This makes it show the data as I want but it doesn't limit the results to 5 which is what I'm trying to do.
|top limit=5 bytesin,bytesout by src_ip
What is your actual goal? This query
|top limit=5 bytes_in,bytes_out | sort src_ip reads to me as: "Find the five tuples of [bytesin,bytesout] that occur most frequently in my data, and then sort by srcip." So putting aside the fact that the srcip field is not propagating through the
top command, I just want to make sure that's even matching your expectations.
I read this query
|top limit=5 bytes_in,bytes_out by src_ip as: "Find the five tuples of [bytesin,bytesout] that occur most frequently for each srcip value in my data" - so I would expect a maximum of five results PER srcip.
Do either of these describe what you actually want?

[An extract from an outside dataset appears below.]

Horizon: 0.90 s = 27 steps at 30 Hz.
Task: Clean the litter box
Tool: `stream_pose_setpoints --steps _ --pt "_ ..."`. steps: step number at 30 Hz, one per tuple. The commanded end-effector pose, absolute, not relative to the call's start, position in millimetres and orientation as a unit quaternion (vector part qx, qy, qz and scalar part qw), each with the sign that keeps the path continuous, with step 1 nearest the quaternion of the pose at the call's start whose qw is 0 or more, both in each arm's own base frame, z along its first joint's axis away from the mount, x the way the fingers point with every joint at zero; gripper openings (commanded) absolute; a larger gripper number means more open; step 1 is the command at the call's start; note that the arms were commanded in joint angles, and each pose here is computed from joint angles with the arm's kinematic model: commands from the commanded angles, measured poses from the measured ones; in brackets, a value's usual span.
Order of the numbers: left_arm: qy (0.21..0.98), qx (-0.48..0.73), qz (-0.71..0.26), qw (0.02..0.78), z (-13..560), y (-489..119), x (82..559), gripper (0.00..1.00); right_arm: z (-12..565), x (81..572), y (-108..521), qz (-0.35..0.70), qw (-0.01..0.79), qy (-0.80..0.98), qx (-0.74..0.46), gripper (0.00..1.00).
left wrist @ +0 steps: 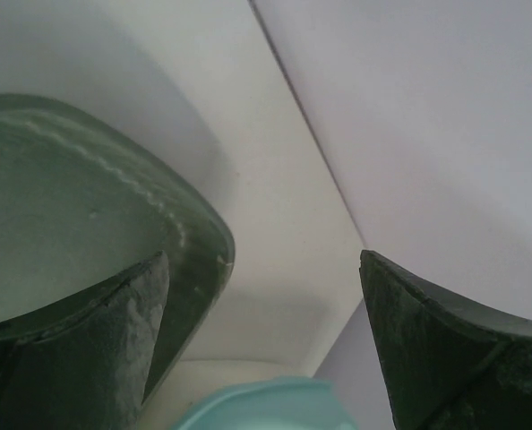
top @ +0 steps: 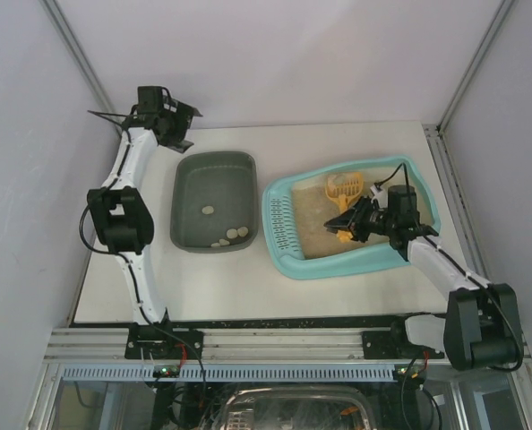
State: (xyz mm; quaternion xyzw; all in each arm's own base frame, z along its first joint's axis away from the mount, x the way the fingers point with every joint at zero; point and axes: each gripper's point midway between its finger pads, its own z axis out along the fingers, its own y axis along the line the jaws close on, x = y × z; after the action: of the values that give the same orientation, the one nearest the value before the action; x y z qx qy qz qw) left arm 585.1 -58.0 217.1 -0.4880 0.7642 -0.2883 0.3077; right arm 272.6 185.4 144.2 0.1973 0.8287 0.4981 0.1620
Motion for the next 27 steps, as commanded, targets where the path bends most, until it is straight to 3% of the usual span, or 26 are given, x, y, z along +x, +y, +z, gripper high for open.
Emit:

So my actual goal is to show top 5 bandwith by IP........ which I could be attacking completely wrong.
will this work?
| stats count by srcip,bytesout,bytesin | sort bytesout,bytes_in desc
And can I limit the results to 5?
Thanks for your help.
This is my full query:
index=smtfortigate earliest=-10m latest=now | stats count by srcip,bytesout,bytesin | sort bytesout,bytesin desc
Just to be really explicit, I'll translate this SPL to English:
| stats count by src_ip,bytes_out,bytes_in
That says: "For every tuple of [srcip, bytesin, bytes_out] - keep a running total of the number of times that tuple was seen."
If your data looked something like this:
src_ip=220.127.116.11 bytes_in=5 bytes_out=10 src_ip=18.104.22.168 bytes_in=50 bytes_out=100 src_ip=22.214.171.124 bytes_in=2 bytes_out=2 src_ip=126.96.36.199 bytes_in=2 bytes_out=2 src_ip=188.8.131.52 bytes_in=5 bytes_out=10 src_ip=184.108.40.206 bytes_in=5 bytes_out=10 src_ip=220.127.116.11 bytes_in=5 bytes_out=10
Here's what you'd get from that query:
src_ip=18.104.22.168 bytes_in=5 bytes_out=10 count=4 src_ip=22.214.171.124 bytes_in=50 bytes_out=100 count=1 src_ip=126.96.36.199 bytes_in=2 bytes_out=2 count=2
You could use that to calculate total bandwidth, but it would be less efficient than the method I'm suggesting in the comment below.
Here's what I'd do. I would take the sum of all bytesin and the sum of all bytesout per srcip, add those together to get totalbandwidth per srcip, sort descending by totalbandwidth, and limit to 5. That would look like this:
| stats sum(bytes_in) AS bytes_in, sum(bytes_out) AS bytes_out BY src_ip | eval total_bandwidth=bytes_in+bytes_out | sort 5 - total_bandwidth
Thanks that works well.
Why don't you put that in the answer so I can give you answer credit?